Databricks Community

ManojkMohan · 4 weeks ago

Use Case:

I want to expose a data bricks API URL in Salesforce, Salesforce will hit that exposed end point every time a record is created and data will be transferred from Salesforce to Databricks

When i try creating a serving end point

I am unable to see Feature Spec Function

Is this the best way to create a databricks end point ? Looking for suggestions on best practices

mark_ott · 4 weeks ago

When integrating Salesforce with Databricks to push data upon record creation, using a serving endpoint is not the most common or optimal approach. Although Databricks Feature Serving endpoints can be used for model or feature APIs, they are primarily designed for real-time inference or feature retrieval, not as general REST ingestion endpoints for Salesforce-originated data.
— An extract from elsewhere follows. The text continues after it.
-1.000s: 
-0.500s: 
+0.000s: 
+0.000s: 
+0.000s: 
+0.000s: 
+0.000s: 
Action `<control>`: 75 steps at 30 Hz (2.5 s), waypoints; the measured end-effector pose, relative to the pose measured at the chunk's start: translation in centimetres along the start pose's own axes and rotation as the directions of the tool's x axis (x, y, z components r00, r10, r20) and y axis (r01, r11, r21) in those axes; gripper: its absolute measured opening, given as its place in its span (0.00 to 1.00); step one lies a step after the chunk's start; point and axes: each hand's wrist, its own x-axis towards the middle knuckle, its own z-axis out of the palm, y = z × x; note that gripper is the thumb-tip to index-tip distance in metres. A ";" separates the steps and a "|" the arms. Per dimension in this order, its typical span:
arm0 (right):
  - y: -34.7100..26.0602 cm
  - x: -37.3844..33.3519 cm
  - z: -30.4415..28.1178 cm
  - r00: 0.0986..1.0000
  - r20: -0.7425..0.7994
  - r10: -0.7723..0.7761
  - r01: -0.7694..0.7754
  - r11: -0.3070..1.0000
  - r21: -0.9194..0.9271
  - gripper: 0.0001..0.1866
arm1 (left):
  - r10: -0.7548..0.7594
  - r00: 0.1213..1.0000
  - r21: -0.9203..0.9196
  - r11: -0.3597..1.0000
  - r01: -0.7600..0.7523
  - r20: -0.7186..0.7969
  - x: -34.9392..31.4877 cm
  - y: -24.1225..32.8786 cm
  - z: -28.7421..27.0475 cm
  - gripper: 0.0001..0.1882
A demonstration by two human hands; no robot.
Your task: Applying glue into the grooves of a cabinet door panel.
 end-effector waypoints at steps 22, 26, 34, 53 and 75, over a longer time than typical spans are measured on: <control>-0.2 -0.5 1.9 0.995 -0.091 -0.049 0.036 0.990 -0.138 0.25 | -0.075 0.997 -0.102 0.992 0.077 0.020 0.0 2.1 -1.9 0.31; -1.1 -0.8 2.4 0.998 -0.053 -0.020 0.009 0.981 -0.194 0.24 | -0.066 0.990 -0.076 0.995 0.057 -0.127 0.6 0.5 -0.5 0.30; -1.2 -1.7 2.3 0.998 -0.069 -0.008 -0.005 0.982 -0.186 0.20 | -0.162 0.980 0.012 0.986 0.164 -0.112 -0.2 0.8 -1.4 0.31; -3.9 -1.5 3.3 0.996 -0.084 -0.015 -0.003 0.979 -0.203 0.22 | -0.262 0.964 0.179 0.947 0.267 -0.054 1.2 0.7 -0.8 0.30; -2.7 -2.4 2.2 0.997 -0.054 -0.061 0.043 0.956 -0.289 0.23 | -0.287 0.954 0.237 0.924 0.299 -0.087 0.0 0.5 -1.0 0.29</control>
The Feature Spec Function you’re missing only appears when using the Databricks Feature Engineering client (databricks-feature-engineering), where you explicitly define a FeatureSpec using Unity Catalog. If you’re not performing real-time feature lookups, you don’t need this setup.
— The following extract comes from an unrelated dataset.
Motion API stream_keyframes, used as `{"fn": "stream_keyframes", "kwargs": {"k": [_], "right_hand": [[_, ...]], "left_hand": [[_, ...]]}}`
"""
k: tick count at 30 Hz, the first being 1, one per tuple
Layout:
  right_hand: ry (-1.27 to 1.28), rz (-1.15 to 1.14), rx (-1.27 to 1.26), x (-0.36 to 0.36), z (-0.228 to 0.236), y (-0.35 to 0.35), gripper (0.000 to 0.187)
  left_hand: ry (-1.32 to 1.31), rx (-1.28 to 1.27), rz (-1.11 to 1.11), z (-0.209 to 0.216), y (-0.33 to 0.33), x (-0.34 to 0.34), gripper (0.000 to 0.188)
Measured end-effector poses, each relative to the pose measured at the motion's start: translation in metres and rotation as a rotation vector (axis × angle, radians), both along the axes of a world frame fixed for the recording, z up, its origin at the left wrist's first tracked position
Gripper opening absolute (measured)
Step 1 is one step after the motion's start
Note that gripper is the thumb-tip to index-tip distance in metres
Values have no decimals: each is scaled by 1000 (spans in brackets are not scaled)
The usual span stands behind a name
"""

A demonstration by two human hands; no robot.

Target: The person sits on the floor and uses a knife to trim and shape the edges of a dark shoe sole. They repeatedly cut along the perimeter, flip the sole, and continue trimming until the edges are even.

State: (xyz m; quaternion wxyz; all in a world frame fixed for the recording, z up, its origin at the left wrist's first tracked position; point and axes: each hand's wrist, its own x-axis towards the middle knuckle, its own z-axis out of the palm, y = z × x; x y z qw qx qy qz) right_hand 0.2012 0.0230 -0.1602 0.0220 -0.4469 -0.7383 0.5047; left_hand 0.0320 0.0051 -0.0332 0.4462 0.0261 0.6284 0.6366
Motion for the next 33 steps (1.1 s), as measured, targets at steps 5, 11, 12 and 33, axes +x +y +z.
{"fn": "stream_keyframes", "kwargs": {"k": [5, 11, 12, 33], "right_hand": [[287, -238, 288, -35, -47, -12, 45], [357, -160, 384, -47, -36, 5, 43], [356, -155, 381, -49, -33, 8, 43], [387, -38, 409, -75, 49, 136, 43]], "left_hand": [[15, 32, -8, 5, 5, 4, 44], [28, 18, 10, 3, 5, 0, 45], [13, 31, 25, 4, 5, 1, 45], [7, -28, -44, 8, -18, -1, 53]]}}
Recommended Integration Approaches

1. Salesforce → Databricks via API Gateway or Middleware

The most reliable approach is to create a proxy API layer between Salesforce and Databricks rather than exposing Databricks directly.
You can:

Create a small Express.js or Flask API that Salesforce calls after a record is created.
The middleware forwards data to Databricks via the Databricks REST API or a Delta Live Table ingestion job.
This approach adds resiliency, logging, and retry mechanisms.

2. Salesforce Data Cloud → Databricks (Zero Copy Integration)

If you use Salesforce Data Cloud, use the new Zero Copy Data Sharing integration:

Allows bi-directional data sync between Salesforce and Databricks.
Eliminates ETL complexity and avoids REST API maintenance.
Supports direct access via Iceberg tables without duplication.

3. Databricks Lakeflow Connect (ETL-based)

Databricks has Lakeflow Connect for ingesting data from Salesforce directly using secure connectors:

Ideal for near-real-time or batch synchronization.
Handles authentication, schema mapping, and incremental updates natively.
Use this if your goal is data movement rather than live transactional events.

4. Event-driven Integration with Salesforce Platform Events

If you must trigger data transfers upon record creation:

Use Salesforce Flow or Apex Trigger to send HTTP POST requests to your middleware API.
Middleware calls Databricks REST API endpoints (Jobs or Model Serving).
Avoid calling Databricks directly from Salesforce to reduce authentication and timeouts issues.

Best Practices

Avoid exposing Databricks endpoints publicly for direct Salesforce calls.
Use service principals and Unity Catalog permissions to secure Databricks endpoints.
For real-time model inference or enrichment, use Feature Serving; for ingesting raw transactional data, use ETL or middleware orchestration.
Validate integration through monitoring, retry logic, and API throttling.

In summary, creating a Databricks serving endpoint is not the best way for general data ingestion from Salesforce. The recommended setup is a middleware or Lakeflow Connect integration, with Feature Serving endpoints reserved for machine learning applications.